Hujan reda, jejaknya hilang. Namun, kenangan tak pernah lenyap.
Di trotoar basah itu, Shanaya berdiri memandangi jalan yang lengang. Udara segar beraroma tanah basah menyelinap di sela-sela napasnya, tapi pikirannya tersangkut pada wajah yang tak lagi bisa ia sentuh. Setahun lalu, mereka pernah berdiri di sini, di tempat yang sama, saling bertukar senyum di tengah rinai hujan, berpayungkan harapan yang kini tinggal serpihan.
Ia menunduk, memandangi genangan yang memantulkan bayangan dirinya. Bayangan itu tak lagi sama. Ada garis-garis luka di sudut mata, ada rindu yang tak kunjung hilang. Shanaya menghela napas panjang, seolah ingin melepaskan beban yang beratnya tak terukur.
“Shanaya?” Sebuah suara membuyarkan lamunannya.
Ia berbalik. Wajah itu, yang ia pikir hanya bisa muncul dalam kenangan, kini berdiri nyata di hadapannya. Raian, dengan senyum yang tak pernah berubah, meski matanya menyimpan kesedihan yang serupa.
“Hai,” jawab Shanaya serak, nyaris berbisik.
Mereka berdiri canggung, dua orang yang pernah saling mencintai tapi terpisah oleh kenyataan. Hujan yang tadi reda meninggalkan genangan yang sama seperti kenangan mereka: tak terlalu dalam, tapi cukup untuk memantulkan apa yang telah hilang.
“Kenapa kamu di sini?” tanya Raian akhirnya.
“Aku sering datang ke sini,” jawab Shanaya. “Entahlah, mungkin aku berharap menemukan sesuatu yang hilang.”
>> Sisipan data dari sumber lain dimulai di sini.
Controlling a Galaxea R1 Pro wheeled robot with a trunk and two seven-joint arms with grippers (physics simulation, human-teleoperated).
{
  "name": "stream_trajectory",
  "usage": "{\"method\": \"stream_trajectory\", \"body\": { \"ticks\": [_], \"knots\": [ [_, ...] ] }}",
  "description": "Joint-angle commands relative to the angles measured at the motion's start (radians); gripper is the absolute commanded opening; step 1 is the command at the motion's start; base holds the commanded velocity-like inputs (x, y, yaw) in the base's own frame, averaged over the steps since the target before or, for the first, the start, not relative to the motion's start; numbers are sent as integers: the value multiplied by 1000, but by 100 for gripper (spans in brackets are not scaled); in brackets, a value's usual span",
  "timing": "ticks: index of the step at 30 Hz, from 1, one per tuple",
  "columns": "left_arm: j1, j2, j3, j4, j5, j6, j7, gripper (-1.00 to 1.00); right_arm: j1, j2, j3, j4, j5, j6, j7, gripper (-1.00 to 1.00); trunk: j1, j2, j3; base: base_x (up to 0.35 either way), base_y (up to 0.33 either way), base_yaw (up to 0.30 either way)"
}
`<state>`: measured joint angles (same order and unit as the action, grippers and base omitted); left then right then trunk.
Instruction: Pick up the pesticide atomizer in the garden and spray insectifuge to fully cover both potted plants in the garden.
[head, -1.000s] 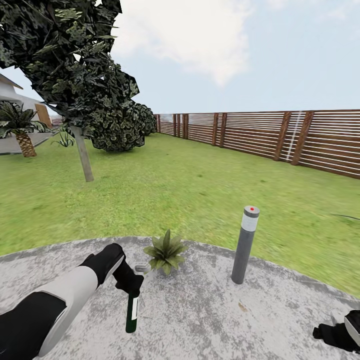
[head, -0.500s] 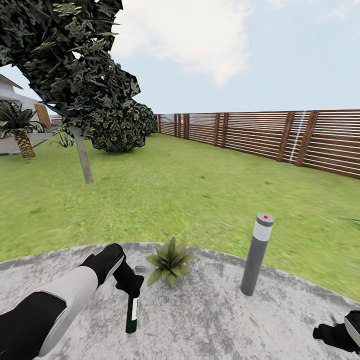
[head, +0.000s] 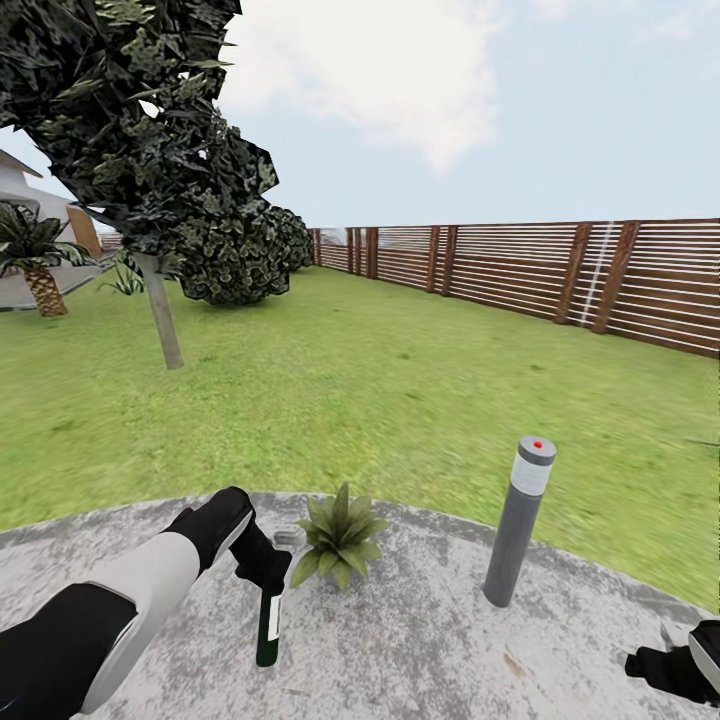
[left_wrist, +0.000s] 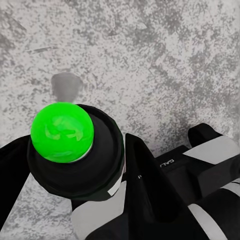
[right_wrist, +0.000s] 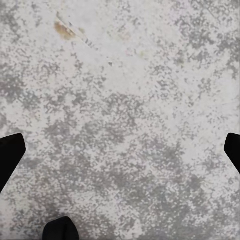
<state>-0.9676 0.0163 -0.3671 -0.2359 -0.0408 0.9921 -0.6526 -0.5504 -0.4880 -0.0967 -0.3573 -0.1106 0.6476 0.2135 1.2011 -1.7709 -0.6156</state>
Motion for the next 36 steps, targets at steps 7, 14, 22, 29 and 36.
{"method": "stream_trajectory", "body": {
  "ticks": [7, 14, 22, 29, 36],
  "knots": [
    [0, 0, -4, 4, -4, 3, -7, -100, 0, 0, -3, -2, -5, 6, 0, 100, 0, -1, -1, 104, 0, -15],
    [0, 0, -4, 7, -4, 3, -7, -100, 0, 0, -3, 0, -4, 6, 0, 100, 0, -1, -1, 325, 56, 0],
    [0, -1, -4, 6, -4, 3, -7, -100, 0, 0, -3, 4, -4, 6, -1, 100, 0, -1, 2, 299, 177, -60],
    [0, -2, -3, 6, -4, 3, -7, -100, 0, 0, -7, 9, -16, 11, 0, 100, 0, -1, 10, 93, 30, -161],
    [0, -7, -3, 4, -5, 3, -7, -100, 1, 2, -3, 319, -5, -2, -2, 100, 0, -1, 10, 3, 1, -13]
  ]
}}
Raian mengangguk pelan. “Aku juga. Tapi jejak itu sudah tak ada, kan?”
Shanaya tersenyum pahit. “Jejak memang hilang, tapi kenangan tetap tinggal.”
Diam menyelimuti mereka, seperti jeda panjang dalam sebuah lagu yang tak pernah selesai. Namun di hati mereka, melodi masa lalu perlahan kembali terdengar, mengalun pelan, seolah menunggu waktu yang tepat untuk berhenti sepenuhnya atau dilanjutkan ke nada yang baru.